Annotations to The Four-Dimensional Human

My annotation to Scott’s first chapter of The Four-Dimensional Human is related to the following passage:

I turned back to see the tame, daytime guise of that narrow little passageway, so inconvenient and improvised. My mind retraced the journey back through the passage, into the office and out into the landing, where the locked door protected its secrets. I smiled at my idiocy, for it was suddenly clear that, all along, it had been me inside the forbidden room. 
The desk's disarray, my papers and his papers, the computer and the rows of books, even the white sky outside, became vivid with realisation. I had been chasing myself. During those evening hours I had been simultaneously inside and outside the room. In art instant, all of my theories about its contents fell in on themselves, and the blankness was imprinted with a sudden picture, a selfie before its time.

Prompts to the students: in 1917, Pirandello, a Sicilian writer also known for being a precursor of the later existentialist Theatre of the Absurd, wrote a short novel called “La Carriola” (which translates into the wheelbarrow) where he describes the life of a professor and attorney who suddenly starts to see himself from the outside, consequently acknowledging his own misery and unhappiness. The epiphany is the product of the realisation that his job and daily activities are simply masks that prevent him for living an authentic life. His conclusion is that his real self has changed so profoundly, and possibly irreversibly, purely as a consequence of being unconsciously molded by other people’s expectations and perceptions. What’s your view on this?

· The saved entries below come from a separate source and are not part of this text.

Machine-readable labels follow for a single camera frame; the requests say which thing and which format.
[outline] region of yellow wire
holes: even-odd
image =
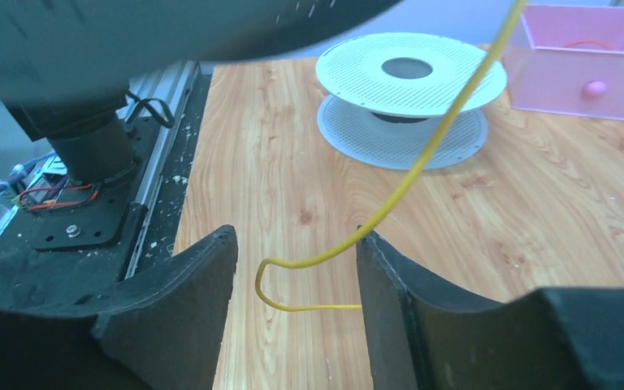
[[[413,185],[415,180],[420,176],[420,174],[424,171],[424,167],[429,163],[431,156],[436,152],[439,148],[439,145],[446,137],[446,133],[453,125],[453,121],[456,119],[462,107],[467,103],[467,100],[470,98],[470,95],[477,89],[477,86],[482,81],[482,79],[487,75],[489,69],[492,67],[494,62],[501,56],[501,51],[503,51],[505,45],[508,43],[510,39],[510,35],[513,33],[516,23],[518,22],[518,17],[522,14],[522,11],[525,9],[526,0],[516,0],[511,9],[509,10],[508,15],[506,16],[505,22],[501,26],[496,40],[489,48],[488,54],[482,60],[482,63],[479,64],[479,67],[474,72],[472,77],[467,81],[465,87],[463,87],[462,91],[456,97],[456,100],[453,101],[453,104],[446,111],[446,115],[439,123],[439,127],[436,128],[434,136],[429,140],[427,146],[425,146],[424,150],[420,154],[418,160],[415,164],[410,168],[408,173],[405,175],[405,178],[401,181],[401,183],[396,188],[396,191],[389,197],[386,203],[379,208],[376,214],[374,214],[364,225],[362,225],[353,235],[348,237],[342,243],[340,243],[335,248],[329,250],[326,253],[322,253],[318,256],[314,256],[305,261],[301,262],[290,262],[280,258],[267,258],[263,260],[259,264],[259,268],[257,269],[257,276],[254,281],[254,289],[257,293],[258,297],[264,301],[267,305],[282,311],[288,312],[298,312],[298,311],[308,311],[308,310],[358,310],[361,309],[361,305],[308,305],[308,306],[286,306],[281,305],[272,301],[267,295],[262,291],[262,276],[264,275],[265,268],[269,265],[275,265],[282,268],[287,268],[289,270],[299,270],[301,268],[309,268],[317,266],[327,260],[342,254],[344,251],[350,249],[352,246],[357,244],[362,238],[367,236],[370,232],[372,232],[379,223],[381,223],[384,218],[396,207],[396,204],[401,201],[403,196],[408,192],[410,186]]]

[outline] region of white spool
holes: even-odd
[[[386,169],[410,169],[465,83],[486,55],[453,39],[410,32],[366,35],[327,50],[316,66],[331,93],[319,108],[324,138],[341,153]],[[504,91],[500,63],[487,73],[426,169],[471,157],[487,139],[479,109]],[[391,121],[381,115],[393,117]]]

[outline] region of wood grain surface
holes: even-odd
[[[238,234],[217,389],[372,388],[361,312],[288,314],[254,294],[262,259],[304,259],[338,244],[403,176],[352,161],[322,138],[314,62],[214,73],[176,248],[222,224]],[[425,173],[378,232],[499,301],[541,285],[624,286],[624,122],[515,111],[506,96],[484,113],[481,151]],[[354,256],[302,271],[269,267],[264,289],[289,305],[359,303]]]

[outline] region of screw
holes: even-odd
[[[69,227],[66,227],[66,233],[71,238],[77,237],[80,235],[80,228],[77,227],[77,225],[71,225]]]

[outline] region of white wall
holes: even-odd
[[[512,0],[404,0],[374,20],[329,41],[280,58],[318,57],[327,48],[350,37],[369,33],[428,33],[479,44],[491,42]],[[532,4],[609,6],[613,0],[530,0]],[[202,63],[210,74],[214,63]]]

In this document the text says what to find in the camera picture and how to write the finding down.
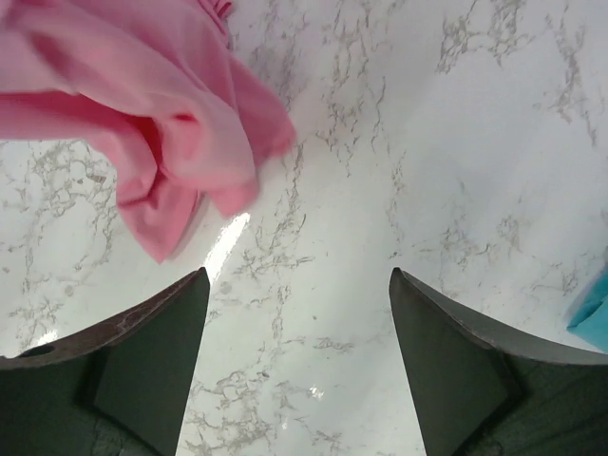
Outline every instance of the pink fabric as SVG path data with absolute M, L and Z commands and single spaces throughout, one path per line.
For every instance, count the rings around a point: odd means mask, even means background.
M 158 262 L 201 195 L 224 216 L 295 138 L 228 51 L 225 0 L 0 0 L 0 137 L 84 138 L 118 171 L 119 211 Z

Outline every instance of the marble countertop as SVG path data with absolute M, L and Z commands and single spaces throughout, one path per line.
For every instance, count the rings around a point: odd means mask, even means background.
M 213 282 L 180 456 L 424 454 L 391 322 L 399 266 L 510 325 L 566 315 L 608 245 L 608 4 L 248 0 L 236 53 L 298 146 L 159 266 L 85 143 L 0 142 L 0 352 Z

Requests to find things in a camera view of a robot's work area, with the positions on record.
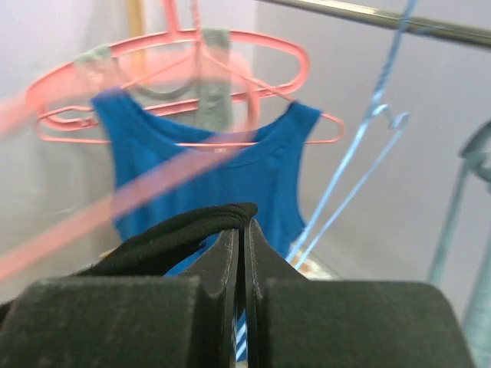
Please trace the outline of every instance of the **metal rod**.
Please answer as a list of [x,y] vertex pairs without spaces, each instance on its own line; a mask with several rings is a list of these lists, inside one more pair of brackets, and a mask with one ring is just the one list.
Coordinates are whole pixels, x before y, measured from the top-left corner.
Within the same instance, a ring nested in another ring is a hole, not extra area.
[[[314,13],[356,21],[366,25],[396,29],[401,14],[367,6],[338,2],[335,0],[259,0],[277,5],[286,5]],[[413,35],[452,41],[459,44],[491,48],[491,30],[457,25],[445,21],[413,17],[408,22],[406,32]]]

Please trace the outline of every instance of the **black cloth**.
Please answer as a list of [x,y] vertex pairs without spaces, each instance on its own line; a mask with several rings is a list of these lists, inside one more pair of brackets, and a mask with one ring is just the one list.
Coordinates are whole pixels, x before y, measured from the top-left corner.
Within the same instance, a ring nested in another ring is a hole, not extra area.
[[[205,246],[210,235],[244,228],[257,213],[254,203],[192,210],[126,240],[106,258],[72,276],[159,276]],[[11,304],[0,305],[0,323]]]

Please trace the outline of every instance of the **wall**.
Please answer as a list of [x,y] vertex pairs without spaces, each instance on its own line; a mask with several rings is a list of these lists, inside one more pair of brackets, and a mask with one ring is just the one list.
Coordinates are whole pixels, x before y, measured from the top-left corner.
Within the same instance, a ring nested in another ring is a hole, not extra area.
[[[402,12],[405,1],[365,0],[361,5]],[[421,1],[415,15],[489,28],[491,4]],[[311,56],[311,77],[296,94],[303,102],[341,117],[340,143],[305,150],[301,204],[308,219],[361,122],[390,46],[392,32],[323,15],[260,3],[257,29],[292,40]],[[423,280],[433,256],[453,182],[457,152],[491,115],[491,54],[474,48],[406,36],[384,102],[410,111],[406,132],[390,157],[331,227],[315,254],[343,278]],[[295,62],[258,48],[256,74],[270,84],[295,73]],[[265,120],[284,109],[264,102]],[[334,134],[323,120],[314,139]],[[387,121],[371,124],[359,153],[325,210],[327,220],[390,138]],[[489,232],[491,198],[471,180],[443,289],[461,313]]]
[[[50,69],[100,44],[128,37],[121,0],[17,0],[0,2],[0,98],[15,94]],[[183,27],[191,27],[189,2],[178,1]],[[203,25],[254,28],[253,0],[203,2]],[[166,28],[163,8],[146,1],[147,30]],[[252,49],[242,47],[252,60]],[[103,136],[98,130],[95,136]],[[108,146],[47,143],[31,124],[0,144],[0,251],[16,245],[83,209],[113,188]],[[0,284],[0,300],[40,277],[67,274],[119,244],[111,225],[40,261]]]

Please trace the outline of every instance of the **metal pole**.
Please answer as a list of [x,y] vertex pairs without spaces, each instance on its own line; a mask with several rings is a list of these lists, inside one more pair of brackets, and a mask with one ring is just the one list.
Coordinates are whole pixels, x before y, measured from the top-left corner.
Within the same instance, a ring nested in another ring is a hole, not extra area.
[[[318,14],[356,21],[366,25],[397,29],[402,15],[367,6],[338,2],[335,0],[259,0],[277,5],[285,5]],[[443,41],[491,48],[491,30],[457,25],[445,21],[412,17],[407,23],[407,33],[431,37]]]

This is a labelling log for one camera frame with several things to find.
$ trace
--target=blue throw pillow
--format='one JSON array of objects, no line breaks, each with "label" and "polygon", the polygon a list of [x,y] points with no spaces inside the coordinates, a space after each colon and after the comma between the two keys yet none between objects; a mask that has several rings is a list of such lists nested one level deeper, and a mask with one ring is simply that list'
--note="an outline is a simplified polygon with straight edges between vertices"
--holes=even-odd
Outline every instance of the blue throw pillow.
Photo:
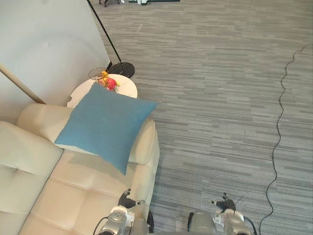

Do you see a parallel between this century-old novel and Scott’s narration? If so, how can you extend it to the contemporary use of social media? Similarly, how can this awareness be a stimulus to an eyes-wide-open usage of digital tools? Would you say that Scott’s concerns around the fourth dimension somehow represent the acknowledgment of how media platforms constantly remind us of an increasing social pressure that stays with us even in the dark and solitude of our own private spaces?